- The paper introduces CodeMonkeys, a framework that scales test-time compute for Large Language Models by using iterative code edits, executing tests, and generating multiple parallel solution trajectories.
- CodeMonkeys achieves a 57.4% resolution rate on SWE-bench Verified issues, demonstrating the effectiveness of scaling test-time compute for solving real-world software problems.
- The framework employs a robust selection strategy combining model-generated test voting with refined model-based selection, allowing it to integrate and outperform existing solutions.
The paper "CodeMonkeys: Scaling Test-Time Compute for Software Engineering" describes a novel methodology aimed at enhancing the capabilities of LLMs in solving real-world software engineering problems, particularly GitHub issues, as per the SWE-bench dataset. This research focuses on leveraging test-time compute, which can be scaled both serially by increasing the number of iterations per trajectory and in parallel by amplifying the number of trajectories per problem.
System Overview and Approach:
- CodeMonkeys Framework: The system, CodeMonkeys, iteratively edits codebases by generating and executing testing scripts alongside draft edits. This dual state machine setup iteratively responds to execution feedback. The paper employs many multi-turn trajectories per issue, yielding several candidate edits.
- Serial and Parallel Compute Scaling: Serial compute is scaled by increasing iterations per trajectory and by developing comprehensive tests for each codebase edit. Parallel compute scaling is achieved through multiple sampling of edit trajectories, amortizing up-front costs by allowing models to read extensive codebase contexts.
- Context Identification: The system deploys a straightforward LLM-based methodology to scan files and identify relevant content before ranking them in terms of relevance. This approach significantly condenses the context size and is further amortized across all generated edits, which reduces costs.
Performance and Cost Analysis:
- Coverage and Accuracy: The system exhibits a coverage of 69.8% on SWE-bench Verified, revealing the potential for substantial test-time compute benefits. CodeMonkeys achieves an overall resolution rate of 57.4% on issues from SWE-bench Verified.

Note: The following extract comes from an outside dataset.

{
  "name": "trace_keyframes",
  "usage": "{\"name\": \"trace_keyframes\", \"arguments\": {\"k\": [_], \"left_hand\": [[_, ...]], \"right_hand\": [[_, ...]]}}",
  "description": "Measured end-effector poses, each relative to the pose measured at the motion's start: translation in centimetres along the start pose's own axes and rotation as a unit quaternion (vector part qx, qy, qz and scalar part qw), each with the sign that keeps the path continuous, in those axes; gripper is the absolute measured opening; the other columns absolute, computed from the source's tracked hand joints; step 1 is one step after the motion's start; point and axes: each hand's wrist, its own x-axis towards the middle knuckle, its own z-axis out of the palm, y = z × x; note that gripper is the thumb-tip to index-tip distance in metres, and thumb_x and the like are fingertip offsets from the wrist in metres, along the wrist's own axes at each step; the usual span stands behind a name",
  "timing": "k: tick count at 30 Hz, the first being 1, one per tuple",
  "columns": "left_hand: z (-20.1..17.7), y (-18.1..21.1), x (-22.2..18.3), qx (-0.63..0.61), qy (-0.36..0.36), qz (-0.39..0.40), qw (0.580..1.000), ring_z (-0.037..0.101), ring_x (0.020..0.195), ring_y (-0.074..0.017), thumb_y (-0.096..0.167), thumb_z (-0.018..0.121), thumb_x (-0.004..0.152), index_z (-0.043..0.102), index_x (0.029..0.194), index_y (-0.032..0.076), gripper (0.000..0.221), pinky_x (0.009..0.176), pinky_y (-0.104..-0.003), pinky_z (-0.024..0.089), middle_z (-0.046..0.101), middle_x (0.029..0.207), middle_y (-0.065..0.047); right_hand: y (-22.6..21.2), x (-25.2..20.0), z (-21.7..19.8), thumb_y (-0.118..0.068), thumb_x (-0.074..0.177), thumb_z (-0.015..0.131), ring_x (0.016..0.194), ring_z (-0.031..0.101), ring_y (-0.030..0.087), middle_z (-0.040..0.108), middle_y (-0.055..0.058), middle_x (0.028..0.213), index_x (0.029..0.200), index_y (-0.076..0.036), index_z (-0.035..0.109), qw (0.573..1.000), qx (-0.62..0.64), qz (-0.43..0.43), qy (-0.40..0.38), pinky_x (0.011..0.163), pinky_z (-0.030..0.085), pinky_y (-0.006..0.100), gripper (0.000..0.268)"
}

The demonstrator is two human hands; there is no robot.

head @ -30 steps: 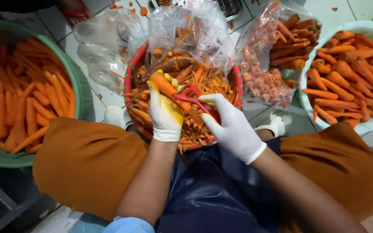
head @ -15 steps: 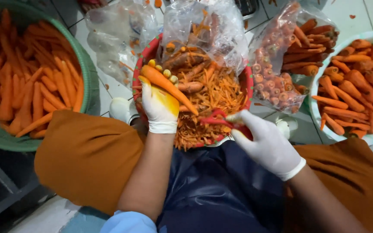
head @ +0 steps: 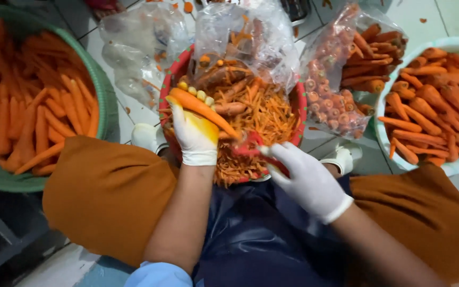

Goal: Peeling carrots using a manual peeler while sitting on the floor surrounded by baskets of carrots.

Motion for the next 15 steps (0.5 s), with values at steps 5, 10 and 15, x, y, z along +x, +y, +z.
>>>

- Cost Efficiency: The system utilizes a budget of approximately 2300 USD for LLM inference, detailing costs at various stages including context retrieval, test generation, edit generation, and candidate selection.
Selection Strategy:
- Voting and Model-Based Selection: CodeMonkeys integrates a dual-selection approach, utilizing model-generated tests to vote for potential solutions followed by a refined model-based selection. This dual-step strategy effectively narrows down candidates, significantly improving final edit selection.
- Integration of Heterogeneous Sources: The robustness of this system extends to its ability to integrate and select among candidates from disparate sources, wherein it outperforms top SWE-bench submissions with a combined score of 66.2% when collaborating with external submissions.
Challenges and Future Directions:
The research highlights several areas for improvement:
- Contextual Comprehension: Enhancing the initial file relevance and maximizing context windows could bolster the accuracy of solutions.
- Edit Generation and Iteration: Expanding the potential for execution feedback beyond simple test results can iterate edits more effectively.
- Selection Technique Enhancements: The integration of richer model-based selection methodologies, including leveraging repository-specific tests and potentially interactive feedback mechanisms, might further refine solution scores.
Overall, the paper underscores the substantial advantages of scaling test-time compute tailored to software engineering tasks, outlining a powerful mechanism to manage and improve LLM capabilities within realistic software development environments. The results signify notable progress in computational strategies for systematic problem-solving in software engineering contexts.